Some of the submitted papers may already be kept in the estate file if the applicant or any of the other successors have contacted the notary before.

Deadlines

The time for filing an application for the issuance of a certificate of title is not regulated by law. The main thing is that it is received by a notary after the death of the testator.

But this does not apply to the procedure for accepting an inheritance. It must begin no later than six months after the death of the testator. In some cases, the established period begins to run from the moment when the priority successor renounced the inheritance rights. And, if the opportunity to enter into inheritance arose as a result of non-acceptance of the property by other applicants, the period will be three months from the day when the six months allotted to them expired.

The time for issuing a certificate is regulated by Art. 1163 of the Civil Code of the Russian Federation, according to which the document must be ready after six months from the date of death of the testator. But these time frames may be shifted in the following cases:

  • the birth of an heir is expected;
  • the court is considering a case challenging the applicant’s inheritance rights;
  • The submitted documents are insufficient or they raise doubts in the notary’s mind (time is required for examination).

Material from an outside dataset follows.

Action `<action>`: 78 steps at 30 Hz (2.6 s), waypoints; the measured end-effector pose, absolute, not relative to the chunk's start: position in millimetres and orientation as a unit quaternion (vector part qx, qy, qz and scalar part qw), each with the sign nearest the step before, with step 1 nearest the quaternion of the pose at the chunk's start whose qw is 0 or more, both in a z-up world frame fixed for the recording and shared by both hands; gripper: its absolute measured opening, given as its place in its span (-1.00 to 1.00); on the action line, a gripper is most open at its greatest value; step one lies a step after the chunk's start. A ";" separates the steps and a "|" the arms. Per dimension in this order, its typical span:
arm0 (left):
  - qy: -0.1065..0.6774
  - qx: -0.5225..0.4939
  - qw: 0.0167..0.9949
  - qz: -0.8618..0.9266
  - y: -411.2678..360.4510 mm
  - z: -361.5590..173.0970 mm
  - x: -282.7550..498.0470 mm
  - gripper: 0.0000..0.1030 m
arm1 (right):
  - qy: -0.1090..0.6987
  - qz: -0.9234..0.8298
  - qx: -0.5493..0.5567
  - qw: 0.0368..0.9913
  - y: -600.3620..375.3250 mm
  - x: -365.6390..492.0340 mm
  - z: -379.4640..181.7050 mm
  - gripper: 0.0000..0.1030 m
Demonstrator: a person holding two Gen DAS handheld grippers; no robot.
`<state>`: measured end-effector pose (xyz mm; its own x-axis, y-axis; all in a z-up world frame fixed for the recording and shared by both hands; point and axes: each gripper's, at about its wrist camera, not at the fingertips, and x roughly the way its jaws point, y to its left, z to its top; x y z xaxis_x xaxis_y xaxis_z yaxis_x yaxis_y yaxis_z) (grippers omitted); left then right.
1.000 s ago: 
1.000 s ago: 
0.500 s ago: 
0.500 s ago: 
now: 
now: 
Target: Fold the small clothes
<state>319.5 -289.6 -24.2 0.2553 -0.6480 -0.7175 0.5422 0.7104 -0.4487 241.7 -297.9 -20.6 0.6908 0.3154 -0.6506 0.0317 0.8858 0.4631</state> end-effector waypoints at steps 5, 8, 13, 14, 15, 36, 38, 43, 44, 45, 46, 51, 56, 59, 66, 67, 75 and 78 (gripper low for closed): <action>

You can receive a document earlier if the notary has indisputable evidence that there are no other applicants for the inheritance besides the persons who applied.

Expenses

For issuing a certificate, the applicant is charged a state fee or notary fee and a fee for legal and technical services.

State duty is a monetary fee withheld for receiving a government service (issuing a document). If the inheritance case is handled by a private notary office, the state fee is replaced by the notary fee, but the amount of payment remains the same.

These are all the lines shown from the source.